Hard to keep a good Brown down

So weird to be where I am today, eyes wide open, seeing more and more, everyday. So strange to have this “new” reality pushed upon me, or rather me being thrust into it. Looking back on the life I once knew seems so far away, like a whole other person altogether. Nostalgic.

I’m still here, still being poisoned by gases around the clock and still very optimistic about the future. As I’ve stated previously in other posts, I believe life to be a fantastic journey and I’m chomping at the bit to exploit every breath I take to the fullest, even if that breath be toxic. Have I said it once? Maybe even twice? Just to be sure let me say it one more time, FUCK YOU GANG STALKERS. Merde!  I simply must learn to curb my roguish tongue…

Would not trade places with anybody, truly feel I occupy privileged space and that I am in excellent company. Seriously, I would not go back if I could, so much too see here, so much to do and learn. Count it all joy. I truly feel sorry for all the cowards of the world, dying a thousand deaths while never venturing out far enough to glimpse the truth. The truth that reality is mostly an illusion. An illusion, a panacea, a con-program and an opiate meant to keep you pacified yet productive, much like a farm animal. An actual Orwellian “Animal Farm” complete with a “Handicapper General” ala Kurt Vonnegut’s “Harrison Bergeron”. I’m happy with it after all but  would be far happier if more awoke from the dream. Recent events are rather encouraging, if nothing more than a “feel good”. Still, something transformative may present.

No, holding true to my newfound sight I did not vote, abstaining from the entire sordid process.
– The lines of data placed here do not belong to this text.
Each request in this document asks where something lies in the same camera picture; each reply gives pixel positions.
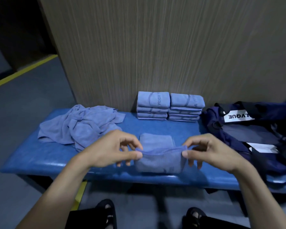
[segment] stack of folded towels
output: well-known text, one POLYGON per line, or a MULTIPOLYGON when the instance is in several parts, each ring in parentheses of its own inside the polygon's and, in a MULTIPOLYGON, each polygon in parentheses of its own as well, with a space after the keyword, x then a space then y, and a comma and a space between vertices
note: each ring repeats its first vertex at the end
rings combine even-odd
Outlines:
POLYGON ((170 94, 168 119, 171 121, 197 122, 205 107, 202 96, 187 94, 170 94))
POLYGON ((139 120, 165 121, 170 107, 168 92, 139 92, 137 117, 139 120))

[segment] dark blue bag
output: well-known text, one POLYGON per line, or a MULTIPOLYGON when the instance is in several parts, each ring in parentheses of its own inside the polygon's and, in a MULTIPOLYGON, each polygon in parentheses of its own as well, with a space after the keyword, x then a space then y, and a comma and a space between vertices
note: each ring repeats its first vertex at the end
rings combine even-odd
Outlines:
POLYGON ((274 182, 286 184, 286 103, 216 103, 201 118, 209 132, 250 161, 266 183, 285 176, 274 182), (260 153, 247 142, 273 144, 279 153, 260 153))

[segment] forearm
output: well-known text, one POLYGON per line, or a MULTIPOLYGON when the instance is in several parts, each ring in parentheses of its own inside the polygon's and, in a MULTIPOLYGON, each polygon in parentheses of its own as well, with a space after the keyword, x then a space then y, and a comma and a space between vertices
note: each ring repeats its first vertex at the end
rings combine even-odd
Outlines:
POLYGON ((257 170, 244 162, 235 172, 252 228, 286 228, 286 214, 260 178, 257 170))
POLYGON ((80 156, 65 166, 17 228, 65 228, 78 188, 88 172, 80 156))

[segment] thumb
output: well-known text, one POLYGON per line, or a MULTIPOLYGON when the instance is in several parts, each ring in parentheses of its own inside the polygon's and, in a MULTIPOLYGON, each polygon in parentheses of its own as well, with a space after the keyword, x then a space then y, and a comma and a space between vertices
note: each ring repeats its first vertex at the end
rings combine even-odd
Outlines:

It isn’t that I didn’t care, I quietly rooted for Donald Trump even though I could not in good conscience bring myself to participate. I’m done casting ballots for either one side of the “Deep State” or the other. It just ain’t that simple people. Tired of the puppet show, I’ve seen behind the curtain. Pillory me if you must but someone has to make a stand for integrity. That said, I really hope Trump turns our country around.

Anyway, a couple of days ago (three maybe), I took the test for and passed my Motorcycle Learners Permit at the California DMV. Yeaaaaa! I’ve only ridden a motorcycle once in my life but am determined to cross this item off of my “bucket list”. Now all I have to do is pass the driving portion (riding test) and I can add the “M1” endorsement to my Commercial Drivers License. I will then be able to operate anything with wheels on public streets legally except passenger buses and dump trucks pulling dirt. I am so excited. Next I’m going for my private pilot license with helicopter rating, hopefully in less than 250 hours. Gonna have to get a bike now, huh?
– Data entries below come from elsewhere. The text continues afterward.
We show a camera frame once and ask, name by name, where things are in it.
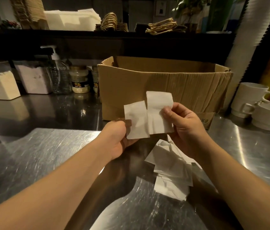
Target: black shelf
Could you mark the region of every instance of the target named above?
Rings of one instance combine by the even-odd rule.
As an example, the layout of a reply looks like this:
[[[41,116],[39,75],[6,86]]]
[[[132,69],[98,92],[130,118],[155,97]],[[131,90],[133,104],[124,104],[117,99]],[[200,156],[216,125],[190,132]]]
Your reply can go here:
[[[49,54],[56,45],[62,58],[105,59],[113,55],[207,61],[224,64],[234,34],[138,34],[118,31],[0,30],[0,59],[25,60]]]

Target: white pump nozzle
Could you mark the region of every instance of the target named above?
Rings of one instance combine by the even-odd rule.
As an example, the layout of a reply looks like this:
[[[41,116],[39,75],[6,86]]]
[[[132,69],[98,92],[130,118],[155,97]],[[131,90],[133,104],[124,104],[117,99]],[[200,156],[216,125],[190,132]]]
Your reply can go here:
[[[52,48],[53,49],[53,54],[51,55],[52,60],[59,60],[59,55],[56,53],[55,45],[49,45],[49,46],[40,46],[40,48]]]

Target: white mug
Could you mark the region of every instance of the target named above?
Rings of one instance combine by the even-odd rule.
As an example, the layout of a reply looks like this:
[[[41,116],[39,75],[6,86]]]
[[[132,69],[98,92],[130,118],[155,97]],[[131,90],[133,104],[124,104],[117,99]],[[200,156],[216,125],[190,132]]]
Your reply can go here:
[[[259,103],[252,114],[252,124],[270,131],[270,103]]]
[[[250,115],[248,114],[249,110],[247,110],[247,107],[249,105],[251,107],[252,105],[259,103],[260,101],[270,103],[269,100],[264,98],[266,94],[270,94],[270,91],[268,91],[268,89],[269,87],[266,85],[251,82],[240,83],[231,105],[231,113],[235,116],[246,118]]]

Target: stainless steel countertop
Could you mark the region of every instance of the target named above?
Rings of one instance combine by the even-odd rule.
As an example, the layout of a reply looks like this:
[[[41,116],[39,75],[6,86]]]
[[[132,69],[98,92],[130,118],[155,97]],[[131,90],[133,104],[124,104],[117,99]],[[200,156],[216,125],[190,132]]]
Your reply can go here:
[[[106,122],[93,96],[27,95],[0,101],[0,203],[42,178],[93,140]],[[270,132],[216,115],[210,136],[270,184]],[[241,229],[206,174],[193,165],[187,201],[153,190],[144,162],[159,138],[141,139],[105,166],[66,229]]]

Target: cardboard box
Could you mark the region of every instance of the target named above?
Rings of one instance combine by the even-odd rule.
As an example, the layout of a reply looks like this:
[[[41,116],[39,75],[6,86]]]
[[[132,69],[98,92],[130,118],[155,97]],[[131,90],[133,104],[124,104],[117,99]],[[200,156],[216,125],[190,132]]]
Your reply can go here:
[[[123,56],[107,58],[98,71],[103,120],[123,118],[123,106],[146,100],[146,91],[163,91],[197,113],[206,129],[232,77],[229,68],[212,63]]]
No, being attacked doesn’t have to stop nor diminish you in any way, I’m proof positive. Still here, accident free and law abiding. Still healthy too, despite others best efforts to harm. It’s simple really, live for things that are more than yourself refusing to surrender nor quit, you will make it. Let no one control you but you and don’t ever let anyone steal your joy.

Remember, life is a fantastic journey, not a destination. Own the day…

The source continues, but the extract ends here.